§ Task item
Repeat verbatim, and only, the lines of the data below, beginning at the line that contains "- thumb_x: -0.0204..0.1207" and stopping after the line that contains "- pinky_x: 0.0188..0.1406".

╭─ Data extract

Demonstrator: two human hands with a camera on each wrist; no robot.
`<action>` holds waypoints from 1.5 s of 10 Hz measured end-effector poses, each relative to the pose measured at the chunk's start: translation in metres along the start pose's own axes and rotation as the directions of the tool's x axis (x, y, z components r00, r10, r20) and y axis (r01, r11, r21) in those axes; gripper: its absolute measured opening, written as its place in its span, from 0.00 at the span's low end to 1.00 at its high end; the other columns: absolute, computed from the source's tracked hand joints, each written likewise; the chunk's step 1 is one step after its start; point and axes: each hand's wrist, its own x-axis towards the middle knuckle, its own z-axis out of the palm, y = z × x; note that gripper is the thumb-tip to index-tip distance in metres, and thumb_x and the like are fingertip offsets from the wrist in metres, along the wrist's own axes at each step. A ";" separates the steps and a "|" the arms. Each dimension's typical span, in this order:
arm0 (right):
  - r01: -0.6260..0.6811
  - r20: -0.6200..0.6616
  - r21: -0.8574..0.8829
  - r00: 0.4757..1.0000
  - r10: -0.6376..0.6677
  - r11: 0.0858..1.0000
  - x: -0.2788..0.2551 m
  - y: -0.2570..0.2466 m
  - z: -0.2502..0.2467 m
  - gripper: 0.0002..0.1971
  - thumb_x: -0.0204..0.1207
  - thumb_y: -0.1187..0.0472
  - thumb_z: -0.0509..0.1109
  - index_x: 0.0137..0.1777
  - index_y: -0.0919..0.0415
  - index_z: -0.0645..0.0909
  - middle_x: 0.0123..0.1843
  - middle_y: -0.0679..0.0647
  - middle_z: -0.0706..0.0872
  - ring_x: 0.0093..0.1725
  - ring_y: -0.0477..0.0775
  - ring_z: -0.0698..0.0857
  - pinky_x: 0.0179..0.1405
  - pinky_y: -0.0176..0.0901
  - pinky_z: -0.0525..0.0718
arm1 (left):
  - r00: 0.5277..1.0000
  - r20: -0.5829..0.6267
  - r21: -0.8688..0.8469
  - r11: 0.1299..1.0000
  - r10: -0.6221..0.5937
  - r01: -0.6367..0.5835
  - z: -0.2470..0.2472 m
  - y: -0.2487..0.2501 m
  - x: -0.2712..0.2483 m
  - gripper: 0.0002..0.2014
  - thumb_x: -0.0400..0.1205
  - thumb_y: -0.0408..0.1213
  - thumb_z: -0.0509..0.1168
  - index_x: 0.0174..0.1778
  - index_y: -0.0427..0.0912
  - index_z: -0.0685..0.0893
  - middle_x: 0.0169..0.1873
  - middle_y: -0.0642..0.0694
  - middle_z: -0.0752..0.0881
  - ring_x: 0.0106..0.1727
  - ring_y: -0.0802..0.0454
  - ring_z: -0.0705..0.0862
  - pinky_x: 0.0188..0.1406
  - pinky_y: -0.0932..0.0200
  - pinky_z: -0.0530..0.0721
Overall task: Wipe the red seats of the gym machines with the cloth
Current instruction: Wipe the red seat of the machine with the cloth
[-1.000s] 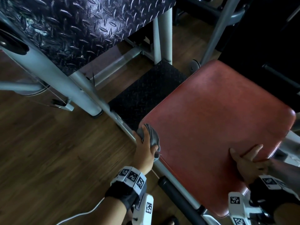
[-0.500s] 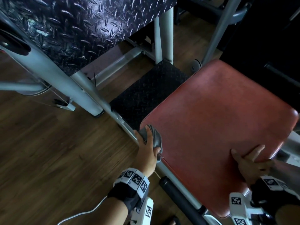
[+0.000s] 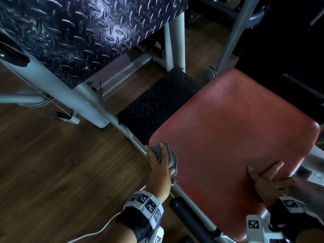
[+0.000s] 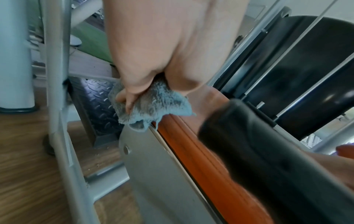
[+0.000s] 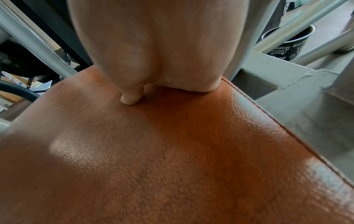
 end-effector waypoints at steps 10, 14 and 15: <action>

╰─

§ Answer to the exercise
  - thumb_x: -0.0204..0.1207
  - thumb_y: -0.1187..0.0472
  - thumb_z: -0.0509..0.1109
  - index_x: 0.0137..0.1777
  - index_y: -0.0919..0.0415
  - index_z: -0.0645..0.0909
  - middle_x: 0.0123..0.1843
  - middle_y: -0.0679..0.0647
  - middle_z: -0.0706..0.0872
  - ring_x: 0.0093..0.1725
  - ring_y: -0.0477..0.0775
  - ring_z: -0.0698..0.0857
  - pinky_x: 0.0179..0.1405
  - pinky_y: -0.0176..0.0901
  - pinky_z: -0.0525..0.0718
arm1 (left):
  - r00: 0.5277..1.0000
  - r20: -0.5829..0.6267
  - r21: -0.8688..0.8469
  - r11: 0.1299..1.0000
  - r10: -0.6221..0.5937
  - r01: -0.6367..0.5835
  - z: -0.2470..0.2472 m
  - y: -0.2487..0.2501 m
  - x: -0.2712..0.2483 m
  - gripper: 0.0002..0.2014
  - thumb_x: -0.0400..0.1205
  - thumb_y: -0.0408..0.1213
  - thumb_z: -0.0509..0.1168
  - index_x: 0.0174..0.1778
  - index_y: -0.0427..0.0912
  - index_z: -0.0685..0.0893
  - middle_x: 0.0169..0.1873
  - middle_y: -0.0642..0.0694
  - middle_z: -0.0752..0.0881
  - ring_x: 0.0106..0.1727
  - ring_y: -0.0802..0.0454
  - ring_z: -0.0705..0.0862
  - pinky_x: 0.0188..0.1406

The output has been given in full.